WHAT THIS TASK INVOLVES: Below is a listing. Quote from it, exactly, the lines from the one containing "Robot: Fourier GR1" down to the one containing "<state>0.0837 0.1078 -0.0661", both ends included, and nothing else.

PROVIDED MATERIAL:
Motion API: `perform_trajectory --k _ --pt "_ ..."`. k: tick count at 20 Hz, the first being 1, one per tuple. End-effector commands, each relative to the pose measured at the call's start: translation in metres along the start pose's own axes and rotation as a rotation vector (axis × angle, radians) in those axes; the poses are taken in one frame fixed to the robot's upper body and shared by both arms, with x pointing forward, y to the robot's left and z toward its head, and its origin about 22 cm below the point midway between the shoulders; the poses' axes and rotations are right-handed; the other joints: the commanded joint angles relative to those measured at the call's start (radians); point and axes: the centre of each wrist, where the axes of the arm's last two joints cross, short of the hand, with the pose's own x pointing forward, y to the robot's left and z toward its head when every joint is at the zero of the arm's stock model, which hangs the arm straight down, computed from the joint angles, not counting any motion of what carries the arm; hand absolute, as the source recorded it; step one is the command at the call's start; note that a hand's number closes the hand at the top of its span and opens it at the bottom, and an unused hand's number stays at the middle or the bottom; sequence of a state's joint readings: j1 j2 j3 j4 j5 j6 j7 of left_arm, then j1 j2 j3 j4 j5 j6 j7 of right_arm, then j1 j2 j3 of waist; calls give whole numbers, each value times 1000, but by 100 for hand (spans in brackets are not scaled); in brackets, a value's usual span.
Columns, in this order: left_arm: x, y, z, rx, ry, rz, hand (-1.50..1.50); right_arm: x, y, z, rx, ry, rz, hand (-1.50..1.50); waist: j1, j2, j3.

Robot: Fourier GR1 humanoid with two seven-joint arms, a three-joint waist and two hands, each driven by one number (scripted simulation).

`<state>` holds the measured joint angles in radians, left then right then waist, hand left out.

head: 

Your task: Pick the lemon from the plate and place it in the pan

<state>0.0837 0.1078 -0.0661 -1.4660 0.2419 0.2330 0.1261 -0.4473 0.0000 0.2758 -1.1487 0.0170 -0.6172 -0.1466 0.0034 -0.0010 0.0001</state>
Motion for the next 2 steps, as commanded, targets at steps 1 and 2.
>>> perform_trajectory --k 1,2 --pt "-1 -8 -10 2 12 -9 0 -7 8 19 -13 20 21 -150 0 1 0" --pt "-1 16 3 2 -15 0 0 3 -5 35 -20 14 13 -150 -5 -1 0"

RESULT BELOW:
Robot: Fourier GR1 humanoid with two seven-joint arms, a three-joint waist and two hands, each driven by one number (scripted simulation).

`<state>` holds the measured joint angles in radians, left then right then waist, hand left out.

head: 

Your task: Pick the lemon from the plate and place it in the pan

<state>0.0837 0.1078 -0.0661 -1.4660 0.2419 0.2330 0.1261 -0.4473 0.0000 0.2758 -1.1487 0.0170 -0.6172 -0.1466 0.0034 -0.0010 0.0001</state>

The exercise concludes with this answer.